I don't understand why we can get to the storefront when everything's down. When the modem stopped working on my first Voyage, it would go to the storefront, but wouldn't do anything else. During this recent outage, I could go to the storefront, search, and actually buy. I'd get the email saying I'd bought the book on my desktop computer, but the book wouldn't appear on the Voyage. I could see the books in the Cloud (not the new ones but what I already had), but couldn't download them back to the Voyage either. My KK wouldn't download the new books or even access its Archives. It's mysterious to me that somethings still worked.

It wouldn't have set me off so badly if when I called Amazon the first person I spoke to had said, "Oh, I'm so sorry, AT&T is upgrading their system and it's affecting Kindle 3G. Everything should be working by tomorrow." Instead, I was 3 levels in and had been through all the time-wasting reset it, check this, check that b.s. that I'd already done before calling. It was only at that point that the tech blamed AT&T and her English was so bad I only barely got the gist of it. I've always loved Amazon support because they didn't seem to be saving money that way. So much for that silly belief.


----------



## cinisajoy (Mar 10, 2013)

On Amazon customer support,  I am inclined to say my accent and your accent are not understanding each other,  may I please have a new tech?  That usually works.  On any call center actually.  Funny one was when a call center worker decided I needed a Spanish speaking person because of the spelling of  my name.


----------



## CAR (Aug 1, 2010)

ellenoc said:


> Elizabeth - It's 3:30 p.m. here in Colorado now, and I just downloaded a sample to make sure everything's still working for me, and it is. Maybe your outage is local. It can't be device specific when you have several different Kindles not working. The outage Amazon blamed on AT&T first showed up for me in the middle of the April 30-May 1 night, about 2 a.m. on the 1st I think, and nothing worked until the evening of the 1st.
> 
> I don't understand why we can get to the storefront when everything's down. When the modem stopped working on my first Voyage, it would go to the storefront, but wouldn't do anything else. During this recent outage, I could go to the storefront, search, and actually buy. I'd get the email saying I'd bought the book on my desktop computer, but the book wouldn't appear on the Voyage. I could see the books in the Cloud (not the new ones but what I already had), but couldn't download them back to the Voyage either. My KK wouldn't download the new books or even access its Archives. It's mysterious to me that somethings still worked.
> 
> It wouldn't have set me off so badly if when I called Amazon the first person I spoke to had said, "Oh, I'm so sorry, AT&T is upgrading their system and it's affecting Kindle 3G. Everything should be working by tomorrow." Instead, I was 3 levels in and had been through all the time-wasting reset it, check this, check that b.s. that I'd already done before calling. It was only at that point that the tech blamed AT&T and her English was so bad I only barely got the gist of it. I've always loved Amazon support because they didn't seem to be saving money that way. So much for that silly belief.

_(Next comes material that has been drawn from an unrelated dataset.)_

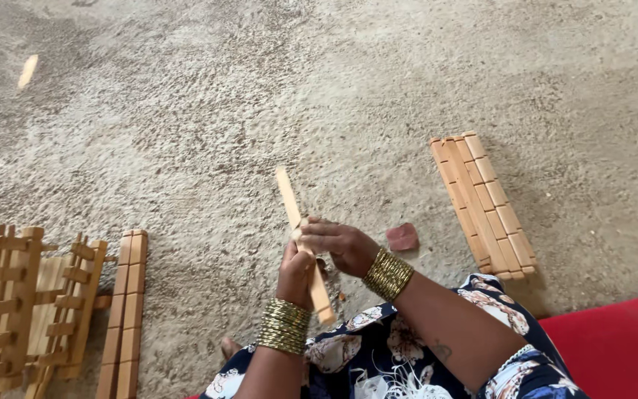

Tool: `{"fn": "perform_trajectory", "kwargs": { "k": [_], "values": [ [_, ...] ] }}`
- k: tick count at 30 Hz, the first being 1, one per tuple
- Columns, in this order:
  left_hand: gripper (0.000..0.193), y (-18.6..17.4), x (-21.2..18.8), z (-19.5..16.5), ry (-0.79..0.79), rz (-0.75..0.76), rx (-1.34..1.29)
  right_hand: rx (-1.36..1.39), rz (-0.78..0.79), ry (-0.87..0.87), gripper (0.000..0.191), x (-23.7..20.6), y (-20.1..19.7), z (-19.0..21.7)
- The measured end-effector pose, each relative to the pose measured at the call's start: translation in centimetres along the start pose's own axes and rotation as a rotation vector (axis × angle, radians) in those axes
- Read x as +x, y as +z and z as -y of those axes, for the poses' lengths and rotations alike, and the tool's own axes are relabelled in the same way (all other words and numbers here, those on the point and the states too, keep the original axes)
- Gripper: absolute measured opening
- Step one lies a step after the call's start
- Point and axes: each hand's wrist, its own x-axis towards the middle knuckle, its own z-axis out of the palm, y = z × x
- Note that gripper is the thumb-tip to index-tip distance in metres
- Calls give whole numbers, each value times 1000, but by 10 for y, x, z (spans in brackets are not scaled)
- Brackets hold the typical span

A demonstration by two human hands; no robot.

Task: The person sits on a mat on the floor and smooths a long wooden stick, repeatedly rubbing a small stone along its length and rotating the stick to work different sides. Finished wooden stick pieces and wooden frame structures lie on the floor nearby.

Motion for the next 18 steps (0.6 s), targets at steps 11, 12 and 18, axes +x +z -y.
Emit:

Disclaimer: I currently do phone support for another company  Here are my answers or guesses to some of your questions:

1: I don't understand why we can get to the storefront when everything's down...

You may have noticed when you go to the Amazon Storefront on a new Kindle for the first time you get a message updating the Amazon Store message. It would be a pretty good guess some of it is in cache (Kindle Memory) Also the purchase and download parts could be handled by different systems.

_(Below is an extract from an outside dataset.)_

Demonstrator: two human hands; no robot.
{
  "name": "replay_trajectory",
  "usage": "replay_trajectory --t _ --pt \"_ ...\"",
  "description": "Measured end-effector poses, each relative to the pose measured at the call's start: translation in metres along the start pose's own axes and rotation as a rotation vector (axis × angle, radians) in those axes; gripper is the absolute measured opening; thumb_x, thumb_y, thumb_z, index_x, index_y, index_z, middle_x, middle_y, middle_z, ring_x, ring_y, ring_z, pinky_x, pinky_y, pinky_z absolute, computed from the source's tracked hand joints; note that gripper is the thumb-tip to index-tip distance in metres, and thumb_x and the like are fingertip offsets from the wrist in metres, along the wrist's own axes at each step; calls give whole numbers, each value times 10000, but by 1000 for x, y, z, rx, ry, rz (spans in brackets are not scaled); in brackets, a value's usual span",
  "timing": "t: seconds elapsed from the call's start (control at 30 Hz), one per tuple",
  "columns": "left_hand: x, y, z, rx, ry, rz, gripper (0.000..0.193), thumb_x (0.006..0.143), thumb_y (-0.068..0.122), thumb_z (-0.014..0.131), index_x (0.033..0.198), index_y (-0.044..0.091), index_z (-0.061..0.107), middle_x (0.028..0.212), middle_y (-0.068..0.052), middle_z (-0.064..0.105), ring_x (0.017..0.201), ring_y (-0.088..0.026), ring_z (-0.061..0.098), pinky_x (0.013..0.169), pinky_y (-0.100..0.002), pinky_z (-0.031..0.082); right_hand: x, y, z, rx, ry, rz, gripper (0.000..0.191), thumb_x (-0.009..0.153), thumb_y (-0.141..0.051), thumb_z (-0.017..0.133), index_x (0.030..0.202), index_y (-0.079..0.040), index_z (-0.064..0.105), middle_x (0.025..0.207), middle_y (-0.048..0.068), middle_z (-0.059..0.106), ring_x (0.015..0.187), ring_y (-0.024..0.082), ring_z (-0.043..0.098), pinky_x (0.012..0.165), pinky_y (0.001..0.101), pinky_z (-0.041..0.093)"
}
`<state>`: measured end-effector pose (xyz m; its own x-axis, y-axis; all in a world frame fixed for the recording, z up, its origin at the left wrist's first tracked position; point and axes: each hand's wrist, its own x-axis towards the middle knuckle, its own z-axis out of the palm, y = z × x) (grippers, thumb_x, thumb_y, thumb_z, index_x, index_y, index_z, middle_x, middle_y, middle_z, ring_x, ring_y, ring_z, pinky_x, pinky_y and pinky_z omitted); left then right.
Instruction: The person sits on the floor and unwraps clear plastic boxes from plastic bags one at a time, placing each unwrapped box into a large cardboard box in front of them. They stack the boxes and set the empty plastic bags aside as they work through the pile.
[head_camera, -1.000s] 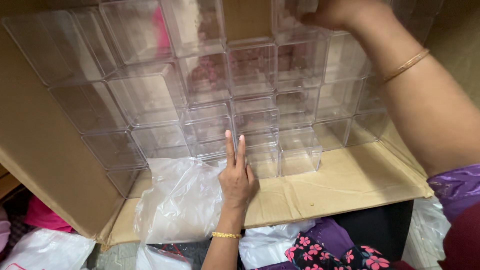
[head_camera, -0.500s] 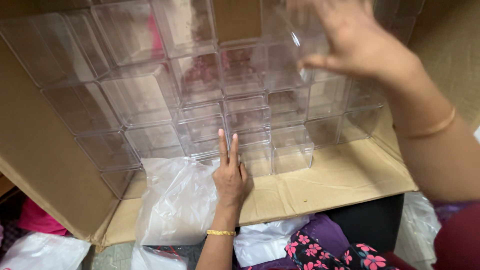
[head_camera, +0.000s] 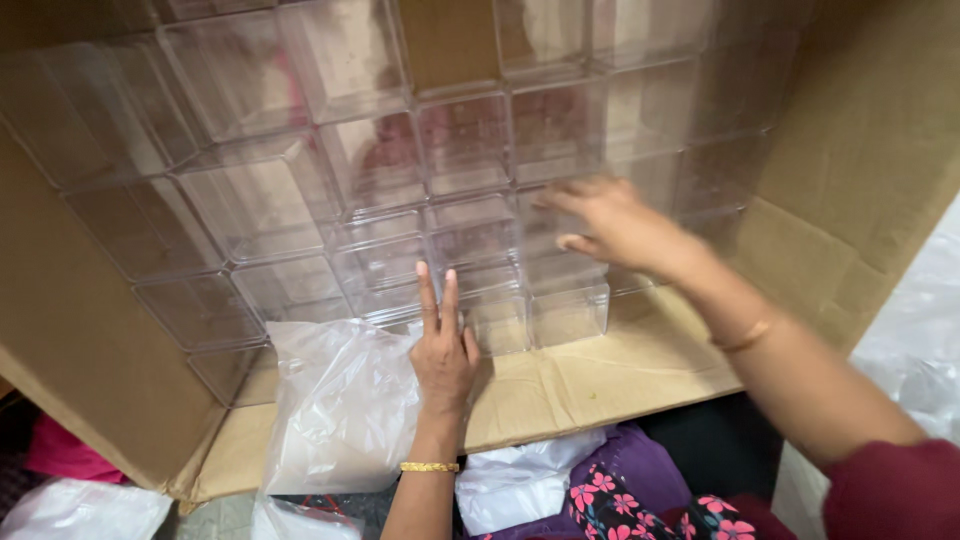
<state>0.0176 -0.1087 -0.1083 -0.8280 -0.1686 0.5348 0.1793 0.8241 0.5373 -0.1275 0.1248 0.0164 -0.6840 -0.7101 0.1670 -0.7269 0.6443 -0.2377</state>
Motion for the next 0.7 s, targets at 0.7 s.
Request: replay_trajectory --t 0.7 --pt "-64 42 13 -314 -252 -55 301 1011 159 618 1307 171 671 984 -110 775 880 -308 755 767 -381 575 -146 -97 125 907 279 457 293 1003 -127 635 1286 -70 685 1125 60 763 1098 135 767 913 271 595"
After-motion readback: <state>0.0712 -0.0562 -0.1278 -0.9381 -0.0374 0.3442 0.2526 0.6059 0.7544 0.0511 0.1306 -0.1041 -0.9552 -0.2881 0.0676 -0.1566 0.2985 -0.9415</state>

2: It wouldn't have set me off so badly if when I called Amazon the first person I spoke to had said, "Oh, I'm so sorry, AT&T is upgrading their system and it's affecting Kindle 3G. Everything should be working by tomorrow." ...

Part 1: I think its unfair to blame Amazon for something like this, and this is the reason why: Every time AT&T performs minor updates on some cell towers, or some part of the AT&T Cellular system. I would find it highly unlikely that Amazon would be informed for each and every case.

Part2: When you call a tech support line each call is recorded. The support person must assist you the best way that they can, with the information they have. So sometimes its best to wait some period of time for a issue like this to clear up on its own, before calling support. It could be very well be the 3rd level person just made a guess "at that point that the tech blamed AT&T".

Anyone that thinks phone support is easy should try it for one day.... "Walk a Mile in My Shoes"


----------



## Betsy the Quilter (Oct 27, 2008)

Thanks for the view "from the other side," CAR.  I've done phone support as one part of my job when I did computer support for a 1000 member agency.  And also when I worked at a quilt shop, for people whose sewing machines weren't working.  It's fascinating that the same general procedure works.  "Is it plugged in?"  "Have you rethreaded (rebooted) your machine (computer)?"  You have to start at the beginning, partly to make sure they haven't skipped any steps (and frequently they have) and partly to calm them down and get them involved in the process. I've heard "I already did that" so many times...and yet when I talk them through the actual steps I want them to use, it works. (For that matter, that's happened with me--I could have sworn I did the initial steps but when I calm down and start over on my own device, I realize I did something out of order or something.)  And you're dealing with people who are already frustrated and upset because they've generally been fighting with the problem for some time before they call.

Betsy


----------



## cinisajoy (Mar 10, 2013)

Betsy,
My mom's machine threw a fit a couple of weeks ago.  It needed to have some lint removed.  Oh and it didn't like mismatched threads.


----------



## Betsy the Quilter (Oct 27, 2008)

cinisajoy said:


> Betsy,
> My mom's machine threw a fit a couple of weeks ago. It needed to have some lint removed. Oh and it didn't like mismatched threads.


You wouldn't believe the amount of lint we took out of people's machines when they brought them in. It scared me straight--I clean my machine a lot more often than I used to.

Betsy


----------



## cinisajoy (Mar 10, 2013)

Betsy the Quilter said:


> You wouldn't believe the amount of lint we took out of people's machines when they brought them in. It scared me straight--I clean my machine a lot more often than I used to.
> 
> Betsy


Mom was always good at cleaning her old machines. She never thought about it with the new fancy one.


----------



## tsemple (Apr 27, 2009)

I could not get to the Kindle Store this morning over 3G.  Maybe things are still in flux...


----------